Lucas e Fausta sentaram-se lado a lado.
Clarice tentou se aproximar, mas foi dispensada por um olhar de Fausta.
Havia conversas que ela não podia ouvir.
Fausta deu um gole em sua bebida, o líquido âmbar balançando sob a luz.
— Já que você agora faz parte da Agência, deveria entender que tudo entre nós não passou de uma farsa criada sob medida para você.
Ela ergueu o olhar, seus olhos desprovidos de qualquer emoção.
— Que sentido tem você vir me procurar?
O olhar de Lucas era como um poço profundo, fixo nela.
— Farsa ou não, eu precisava te ver com meus próprios olhos para finalmente seguir em frente.
Ela o encarou de volta.
— Você me viu. E agora, pode seguir em frente?
Fausta olhou para aquele rosto, ao mesmo tempo estranho e familiar.
Memórias do último mundo começaram a surgir.
Lucas, como Príncipe Herdeiro de Porto Príncipe, teve um encontro acidental com a protagonista feminina aos dezoito anos, dando início a uma história clichê de gravidez e fuga.
E a Fausta Serpa original era a noiva de infância, criada pela família Cordeiro.
Aos vinte anos, ela foi oficialmente designada como sua noiva.
Na história original, Lucas desprezava a submissa Fausta Serpa.
Após o retorno da protagonista feminina, a Fausta original, sob a pressão da família Cordeiro, a indiferença dele, as maquinações da protagonista e o bullying da criança, entrou em colapso e acabou se jogando de um prédio.
Quando Fausta assumiu, Lucas tinha vinte anos e ela dezoito, no ano em que ficaram noivos.
Faltavam apenas três anos para o retorno da protagonista feminina, e a vida da personagem original estava marcada para terminar aos vinte e cinco anos — ela tinha apenas sete anos para completar a missão.
O resultado final foi...
A protagonista feminina enlouqueceu, e seu filho desenvolveu um ódio profundo por Fausta Serpa.
E Lucas...
No dia do casamento deles, ela lhe preparou um presente inesquecível.
Ele assistiu, impotente, seu próprio filho esfaquear sua esposa indefesa.
Fausta previu que Lucas entraria em colapso, que sofreria imensamente.
Mas ela sempre acreditou que nenhuma dor, por mais profunda que fosse, poderia resistir ao tempo.
O tempo curaria tudo.
Mas ela nunca imaginou que ele escolheria o caminho mais drástico.
Acabar com a própria vida.
— Fausta, sua atuação é impecável. — A voz de Lucas era grave. — Romário... será o próximo a seguir meus passos?
Fausta o encarou com calma.
— Acho que ele não será tão covarde quanto você. Desistir da vida por um relacionamento não vale a pena.

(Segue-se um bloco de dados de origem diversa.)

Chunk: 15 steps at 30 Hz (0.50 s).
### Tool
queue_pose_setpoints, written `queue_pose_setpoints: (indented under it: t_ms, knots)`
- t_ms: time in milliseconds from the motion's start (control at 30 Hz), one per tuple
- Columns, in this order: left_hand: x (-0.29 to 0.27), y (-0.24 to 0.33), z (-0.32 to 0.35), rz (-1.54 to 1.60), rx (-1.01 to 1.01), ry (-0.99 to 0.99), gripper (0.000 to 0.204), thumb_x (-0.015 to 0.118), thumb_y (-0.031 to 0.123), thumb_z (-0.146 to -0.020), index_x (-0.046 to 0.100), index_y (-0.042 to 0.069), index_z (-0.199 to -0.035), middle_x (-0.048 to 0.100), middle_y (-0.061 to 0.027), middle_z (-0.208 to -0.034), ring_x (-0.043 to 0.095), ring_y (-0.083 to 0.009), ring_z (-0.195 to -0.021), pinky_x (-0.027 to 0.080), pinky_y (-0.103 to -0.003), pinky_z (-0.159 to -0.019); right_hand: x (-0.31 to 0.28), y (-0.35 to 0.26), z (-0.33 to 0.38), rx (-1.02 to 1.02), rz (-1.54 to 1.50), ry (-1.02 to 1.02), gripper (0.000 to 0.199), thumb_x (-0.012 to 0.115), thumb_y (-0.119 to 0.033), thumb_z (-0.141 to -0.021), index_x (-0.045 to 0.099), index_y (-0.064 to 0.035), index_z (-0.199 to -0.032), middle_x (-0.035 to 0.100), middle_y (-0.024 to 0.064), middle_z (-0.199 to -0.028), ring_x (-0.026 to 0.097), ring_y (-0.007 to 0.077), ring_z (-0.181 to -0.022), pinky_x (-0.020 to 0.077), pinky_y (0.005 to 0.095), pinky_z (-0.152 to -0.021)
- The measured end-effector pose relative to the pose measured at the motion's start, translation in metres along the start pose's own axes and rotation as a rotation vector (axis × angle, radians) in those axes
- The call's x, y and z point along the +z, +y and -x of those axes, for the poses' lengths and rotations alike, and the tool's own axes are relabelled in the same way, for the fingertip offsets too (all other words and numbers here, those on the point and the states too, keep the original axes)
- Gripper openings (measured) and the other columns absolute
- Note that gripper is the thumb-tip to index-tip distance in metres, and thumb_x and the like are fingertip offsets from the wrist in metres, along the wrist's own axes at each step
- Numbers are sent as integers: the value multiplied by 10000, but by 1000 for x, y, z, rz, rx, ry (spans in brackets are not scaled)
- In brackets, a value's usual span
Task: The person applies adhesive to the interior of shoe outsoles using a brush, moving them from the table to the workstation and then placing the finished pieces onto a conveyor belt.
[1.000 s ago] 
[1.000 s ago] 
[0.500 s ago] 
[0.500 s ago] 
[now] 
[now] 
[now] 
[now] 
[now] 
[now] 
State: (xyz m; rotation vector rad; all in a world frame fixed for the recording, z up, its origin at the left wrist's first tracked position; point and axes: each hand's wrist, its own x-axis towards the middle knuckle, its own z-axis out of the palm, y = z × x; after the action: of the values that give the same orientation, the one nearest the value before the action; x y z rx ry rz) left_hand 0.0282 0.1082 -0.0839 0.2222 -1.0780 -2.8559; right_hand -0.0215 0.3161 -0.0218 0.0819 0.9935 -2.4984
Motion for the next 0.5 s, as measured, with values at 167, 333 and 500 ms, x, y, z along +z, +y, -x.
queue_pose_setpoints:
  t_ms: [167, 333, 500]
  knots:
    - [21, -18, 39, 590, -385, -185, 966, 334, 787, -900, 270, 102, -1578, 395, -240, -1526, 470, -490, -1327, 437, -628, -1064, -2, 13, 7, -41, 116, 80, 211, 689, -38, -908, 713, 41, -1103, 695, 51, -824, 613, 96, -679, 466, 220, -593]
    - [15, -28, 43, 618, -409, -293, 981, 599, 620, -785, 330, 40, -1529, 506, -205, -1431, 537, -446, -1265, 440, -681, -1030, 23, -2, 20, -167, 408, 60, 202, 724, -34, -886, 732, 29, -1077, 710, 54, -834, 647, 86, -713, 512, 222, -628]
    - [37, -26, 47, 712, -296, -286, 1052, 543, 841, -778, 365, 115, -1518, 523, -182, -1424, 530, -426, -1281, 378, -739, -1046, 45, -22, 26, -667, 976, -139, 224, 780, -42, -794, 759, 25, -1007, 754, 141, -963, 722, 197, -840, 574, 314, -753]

Fausta veio para completar uma missão, não para matá-los, mas para que sentissem a mesma dor emocional que a personagem original sofreu.
— Que frieza...
— Só então percebi que a vida era terrivelmente chata. Todas as noites eu sonhava com o momento em que você caiu. Eu me arrependia de ter permitido que aquele filho bastardo viesse ao mundo, me arrependia de não ter te protegido melhor, me arrependia da loucura daquela noite aos dezoito anos...
— Eu tinha tantos arrependimentos, mas não tinha mais motivos para viver.

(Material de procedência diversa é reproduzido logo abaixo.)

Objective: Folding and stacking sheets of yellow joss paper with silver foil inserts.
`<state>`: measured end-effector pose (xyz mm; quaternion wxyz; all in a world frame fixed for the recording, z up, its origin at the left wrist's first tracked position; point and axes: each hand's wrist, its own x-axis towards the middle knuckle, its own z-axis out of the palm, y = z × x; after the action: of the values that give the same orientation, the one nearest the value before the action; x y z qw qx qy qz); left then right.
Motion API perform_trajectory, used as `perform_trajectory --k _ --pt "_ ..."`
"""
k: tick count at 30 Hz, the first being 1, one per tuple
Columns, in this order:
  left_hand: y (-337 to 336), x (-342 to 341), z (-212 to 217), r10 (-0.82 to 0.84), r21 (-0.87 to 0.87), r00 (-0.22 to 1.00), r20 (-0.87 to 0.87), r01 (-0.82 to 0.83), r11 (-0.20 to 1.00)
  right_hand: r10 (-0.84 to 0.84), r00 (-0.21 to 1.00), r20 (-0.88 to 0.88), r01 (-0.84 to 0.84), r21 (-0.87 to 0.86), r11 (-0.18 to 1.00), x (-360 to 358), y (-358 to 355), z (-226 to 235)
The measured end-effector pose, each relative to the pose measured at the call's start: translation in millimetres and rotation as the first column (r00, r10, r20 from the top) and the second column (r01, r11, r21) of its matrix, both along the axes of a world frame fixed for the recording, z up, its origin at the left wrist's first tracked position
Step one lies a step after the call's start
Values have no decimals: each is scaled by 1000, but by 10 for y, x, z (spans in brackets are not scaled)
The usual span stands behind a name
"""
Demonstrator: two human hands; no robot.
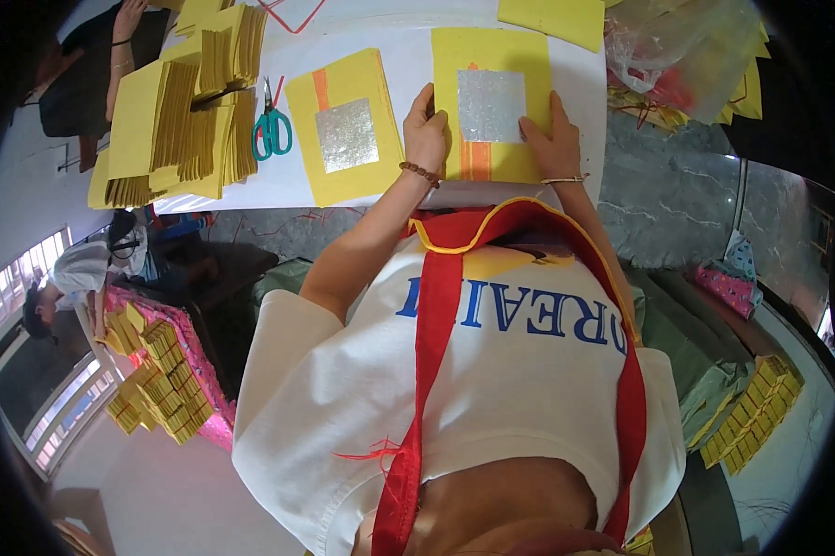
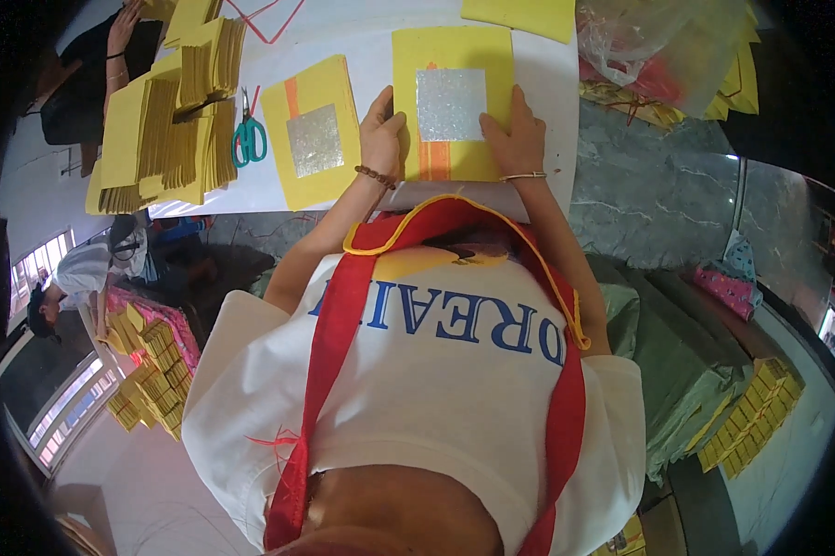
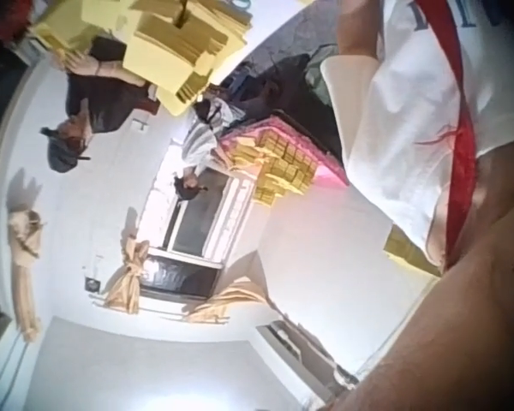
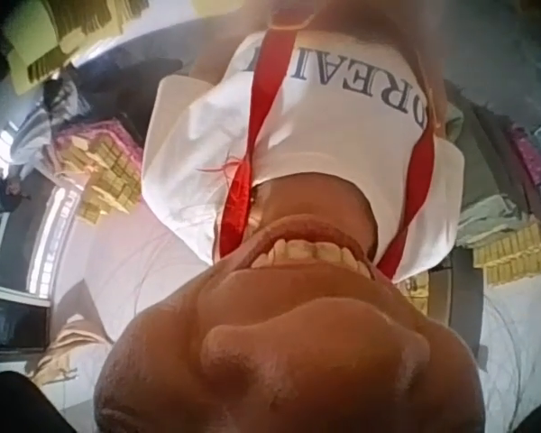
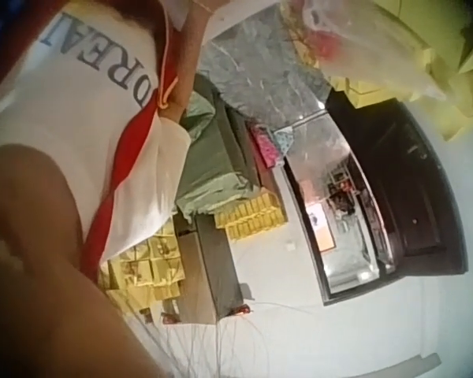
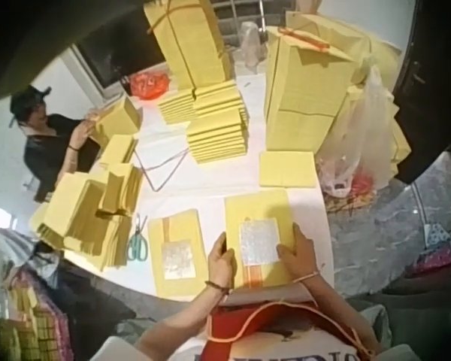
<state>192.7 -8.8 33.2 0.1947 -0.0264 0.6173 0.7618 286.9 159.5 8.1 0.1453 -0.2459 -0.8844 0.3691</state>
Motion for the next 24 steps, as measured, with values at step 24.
perform_trajectory --k 24 --pt "-432 57 242 -687 -676 347 -638 175 716 319 947 -25 -299 289 910 385 63 89"
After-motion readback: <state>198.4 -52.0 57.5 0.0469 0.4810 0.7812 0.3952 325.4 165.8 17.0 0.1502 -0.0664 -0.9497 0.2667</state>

Ele olhou fundo nos olhos dela e disse, palavra por palavra:
— Fausta, naquela época, eu era apenas um corpo sem alma.
Ele tentou encontrar um traço de emoção em seu rosto, mesmo que fosse uma leve ondulação.
Mas não havia nada.
Fausta baixou o olhar e tomou um gole de sua bebida.
Algumas mechas de cabelo caíram em seu rosto, umedecidas pela condensação do copo.

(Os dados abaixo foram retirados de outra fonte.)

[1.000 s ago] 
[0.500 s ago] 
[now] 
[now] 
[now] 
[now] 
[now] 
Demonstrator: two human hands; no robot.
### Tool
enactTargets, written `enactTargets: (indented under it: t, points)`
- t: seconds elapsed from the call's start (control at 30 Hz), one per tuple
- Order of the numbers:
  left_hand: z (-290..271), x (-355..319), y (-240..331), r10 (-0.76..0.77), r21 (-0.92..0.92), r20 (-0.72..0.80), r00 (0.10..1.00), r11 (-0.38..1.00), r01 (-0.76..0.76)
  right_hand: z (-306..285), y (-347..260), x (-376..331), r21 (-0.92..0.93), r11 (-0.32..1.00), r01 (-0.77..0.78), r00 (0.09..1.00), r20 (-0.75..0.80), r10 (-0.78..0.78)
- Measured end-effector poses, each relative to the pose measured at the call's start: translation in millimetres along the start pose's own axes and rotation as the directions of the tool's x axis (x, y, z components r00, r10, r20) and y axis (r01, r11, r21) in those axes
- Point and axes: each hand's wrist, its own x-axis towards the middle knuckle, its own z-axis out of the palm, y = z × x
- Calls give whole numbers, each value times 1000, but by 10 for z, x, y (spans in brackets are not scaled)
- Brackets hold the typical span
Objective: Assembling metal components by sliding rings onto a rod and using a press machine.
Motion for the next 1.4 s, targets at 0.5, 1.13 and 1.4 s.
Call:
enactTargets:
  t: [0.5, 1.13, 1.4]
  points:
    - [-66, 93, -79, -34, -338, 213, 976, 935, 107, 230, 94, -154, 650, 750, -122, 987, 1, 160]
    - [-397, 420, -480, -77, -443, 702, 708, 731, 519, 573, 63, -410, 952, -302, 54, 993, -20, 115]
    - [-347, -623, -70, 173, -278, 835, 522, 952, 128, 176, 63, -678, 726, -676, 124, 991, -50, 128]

Lucas, naturalmente, estendeu a mão e colocou as mechas atrás de sua orelha.
E desta vez, Fausta não se esquivou.
Porque, com o canto do olho, ela viu Romário atravessando a multidão em sua direção.
Ela fingiu não saber e continuou a beber, enquanto Lucas se inclinou e sussurrou em seu ouvido.
— Precisa de ajuda?
Mal ele terminou de falar, Romário se aproximou com um ar gélido.
Ele estendeu o braço e a puxou com força para seus braços, quase a esmagando.
— Meu bem, não fique com raiva. — Sua voz era grave, reprimindo a fúria. — Pode me bater, me punir, o que quiser, mas não me provoque com qualquer homem.
Fausta se livrou de seu abraço com força.
— Sr. Romário, você por acaso tem uma loja de antiguidades? Chama todo mundo de "meu bem".